SOURCE MATERIAL Start Marker

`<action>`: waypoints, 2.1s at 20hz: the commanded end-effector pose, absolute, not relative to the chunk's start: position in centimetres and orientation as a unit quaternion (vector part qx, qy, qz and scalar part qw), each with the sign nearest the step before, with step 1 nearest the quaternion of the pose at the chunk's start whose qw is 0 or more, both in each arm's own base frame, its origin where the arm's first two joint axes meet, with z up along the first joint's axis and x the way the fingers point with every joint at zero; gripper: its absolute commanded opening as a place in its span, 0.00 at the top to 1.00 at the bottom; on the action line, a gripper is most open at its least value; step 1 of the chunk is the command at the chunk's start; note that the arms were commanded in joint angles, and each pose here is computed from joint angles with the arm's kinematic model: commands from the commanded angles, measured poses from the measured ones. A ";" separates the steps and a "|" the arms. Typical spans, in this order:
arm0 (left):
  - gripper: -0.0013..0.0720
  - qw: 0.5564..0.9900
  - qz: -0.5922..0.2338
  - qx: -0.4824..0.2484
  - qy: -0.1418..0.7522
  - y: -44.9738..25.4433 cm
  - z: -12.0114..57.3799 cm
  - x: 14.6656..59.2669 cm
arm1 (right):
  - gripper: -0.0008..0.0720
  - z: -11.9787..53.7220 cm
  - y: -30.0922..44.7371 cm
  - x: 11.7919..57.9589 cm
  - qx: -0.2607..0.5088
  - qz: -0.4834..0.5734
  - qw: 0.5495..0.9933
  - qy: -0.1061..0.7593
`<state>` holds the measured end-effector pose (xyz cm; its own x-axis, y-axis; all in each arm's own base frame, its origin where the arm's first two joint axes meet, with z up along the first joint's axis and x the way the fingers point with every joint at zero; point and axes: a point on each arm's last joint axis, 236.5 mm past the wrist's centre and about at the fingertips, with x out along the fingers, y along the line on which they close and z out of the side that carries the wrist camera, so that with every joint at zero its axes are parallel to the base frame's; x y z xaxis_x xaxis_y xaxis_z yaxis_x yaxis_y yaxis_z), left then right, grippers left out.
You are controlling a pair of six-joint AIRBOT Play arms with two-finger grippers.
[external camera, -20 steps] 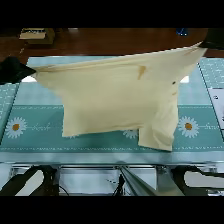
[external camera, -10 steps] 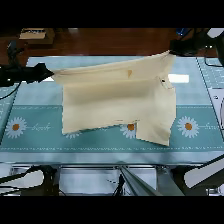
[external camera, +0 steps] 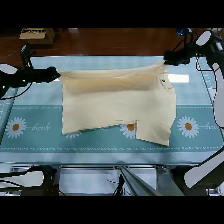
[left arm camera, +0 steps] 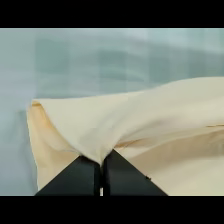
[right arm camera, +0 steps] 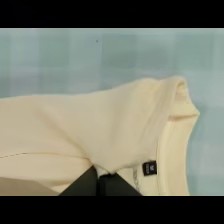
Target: Fold the shirts.
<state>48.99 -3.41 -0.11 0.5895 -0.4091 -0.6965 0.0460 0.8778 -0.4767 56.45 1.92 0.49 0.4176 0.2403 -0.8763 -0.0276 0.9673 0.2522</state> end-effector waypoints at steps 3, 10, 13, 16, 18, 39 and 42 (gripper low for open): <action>0.95 0.821 -0.135 -0.188 0.521 -2.5 -2.7 44.8 | 0.95 -1.1 0.9 51.2 0.067 0.074 0.773 0.626; 0.77 0.796 -0.167 -0.214 0.540 -4.8 -1.7 43.8 | 0.57 -0.5 0.5 50.2 0.055 0.084 0.765 0.636; 0.51 0.731 -0.201 -0.249 0.602 -4.5 0.8 39.4 | 0.56 1.5 -3.5 44.5 -0.001 0.063 0.709 0.702; 0.51 0.716 -0.185 -0.254 0.623 -1.2 2.7 35.4 | 0.50 5.3 -7.5 42.3 0.034 0.017 0.719 0.694; 0.45 0.693 -0.141 -0.242 0.664 1.7 1.4 31.0 | 0.48 6.4 -10.3 40.4 0.067 -0.010 0.721 0.690; 0.93 0.671 -0.084 -0.346 0.651 -9.0 -11.2 26.1 | 0.36 2.6 -6.8 37.1 0.220 0.076 0.700 0.675; 0.96 0.656 -0.101 -0.339 0.667 -9.3 -11.0 25.0 | 0.36 2.7 -8.3 35.6 0.182 0.059 0.701 0.687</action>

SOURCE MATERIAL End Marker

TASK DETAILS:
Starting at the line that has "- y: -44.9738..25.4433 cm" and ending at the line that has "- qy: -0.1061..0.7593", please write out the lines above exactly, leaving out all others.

ANSWER:
  - y: -44.9738..25.4433 cm
  - z: -12.0114..57.3799 cm
  - x: 14.6656..59.2669 cm
arm1 (right):
  - gripper: -0.0008..0.0720
  - z: -11.9787..53.7220 cm
  - y: -30.0922..44.7371 cm
  - x: 11.7919..57.9589 cm
  - qx: -0.2607..0.5088
  - qz: -0.4834..0.5734
  - qw: 0.5495..0.9933
  - qy: -0.1061..0.7593

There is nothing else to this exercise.